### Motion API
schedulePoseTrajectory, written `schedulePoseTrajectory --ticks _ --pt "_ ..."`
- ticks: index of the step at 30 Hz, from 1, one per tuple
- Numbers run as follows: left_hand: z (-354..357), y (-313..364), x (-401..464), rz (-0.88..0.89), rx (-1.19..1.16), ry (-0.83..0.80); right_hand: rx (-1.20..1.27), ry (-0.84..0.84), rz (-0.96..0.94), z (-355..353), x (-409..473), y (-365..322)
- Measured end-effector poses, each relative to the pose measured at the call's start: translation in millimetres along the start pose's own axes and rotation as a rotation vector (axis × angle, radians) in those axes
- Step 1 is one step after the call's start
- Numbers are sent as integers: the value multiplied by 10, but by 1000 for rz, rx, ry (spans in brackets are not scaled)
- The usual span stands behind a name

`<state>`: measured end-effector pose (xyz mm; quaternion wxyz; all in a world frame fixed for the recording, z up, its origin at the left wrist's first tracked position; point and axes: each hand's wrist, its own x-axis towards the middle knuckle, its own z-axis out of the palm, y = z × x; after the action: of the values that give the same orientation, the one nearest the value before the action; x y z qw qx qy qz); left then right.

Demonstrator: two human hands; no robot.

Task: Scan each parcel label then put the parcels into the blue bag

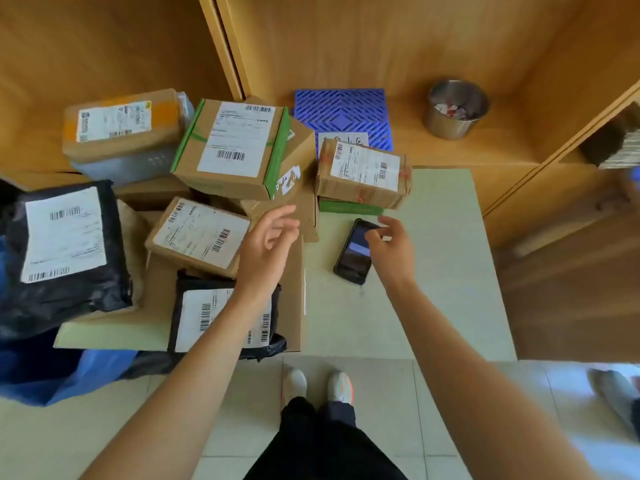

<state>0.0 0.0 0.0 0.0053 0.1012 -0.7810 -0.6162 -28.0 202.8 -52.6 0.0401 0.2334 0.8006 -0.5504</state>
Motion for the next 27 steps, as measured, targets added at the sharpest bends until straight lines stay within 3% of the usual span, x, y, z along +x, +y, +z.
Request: schedulePoseTrajectory --ticks 5,11,17,21,23,27 --pt "37 -188 84 -115 84 -45 -148 38 229 349 266 404" --pt "-64 -213 60 -82 30 41 -375 41 615 826 581 612" --pt "-277 -180 -113 -90 -30 103 -590 170 504 1107 550 706" --pt "-411 -244 -341 -42 56 128 -617 183 459 1026 525 810" --pt "-556 -364 -447 44 193 177 -519 182 509 937 519 815" --pt "-923 -656 -591 317 593 219 -16 195 606 709 405 745"
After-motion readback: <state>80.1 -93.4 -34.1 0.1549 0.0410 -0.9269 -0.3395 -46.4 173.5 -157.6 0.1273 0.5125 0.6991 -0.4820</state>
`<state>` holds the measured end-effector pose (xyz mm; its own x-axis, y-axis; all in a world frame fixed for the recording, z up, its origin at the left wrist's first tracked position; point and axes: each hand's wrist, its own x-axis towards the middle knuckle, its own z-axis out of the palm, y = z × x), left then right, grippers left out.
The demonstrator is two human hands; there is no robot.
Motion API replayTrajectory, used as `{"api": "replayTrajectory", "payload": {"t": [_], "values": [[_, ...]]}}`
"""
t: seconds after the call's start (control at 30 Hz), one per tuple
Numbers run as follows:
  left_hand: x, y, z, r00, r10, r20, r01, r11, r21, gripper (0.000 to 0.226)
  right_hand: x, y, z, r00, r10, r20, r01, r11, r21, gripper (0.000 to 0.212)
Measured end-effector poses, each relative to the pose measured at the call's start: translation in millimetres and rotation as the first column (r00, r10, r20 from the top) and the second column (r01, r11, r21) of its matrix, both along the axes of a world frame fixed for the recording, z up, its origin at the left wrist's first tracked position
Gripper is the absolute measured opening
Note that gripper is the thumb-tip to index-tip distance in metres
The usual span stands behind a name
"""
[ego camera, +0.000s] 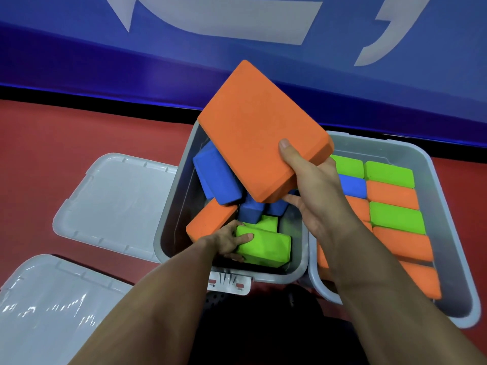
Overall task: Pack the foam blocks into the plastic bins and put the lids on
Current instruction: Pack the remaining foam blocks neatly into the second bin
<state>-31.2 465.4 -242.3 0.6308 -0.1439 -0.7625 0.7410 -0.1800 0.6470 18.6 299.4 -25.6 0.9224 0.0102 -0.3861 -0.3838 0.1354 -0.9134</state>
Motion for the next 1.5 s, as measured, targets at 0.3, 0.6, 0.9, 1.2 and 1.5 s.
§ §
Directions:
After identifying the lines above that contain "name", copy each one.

Solution to the problem:
- The usual span stands behind a name
The usual span stands behind a name

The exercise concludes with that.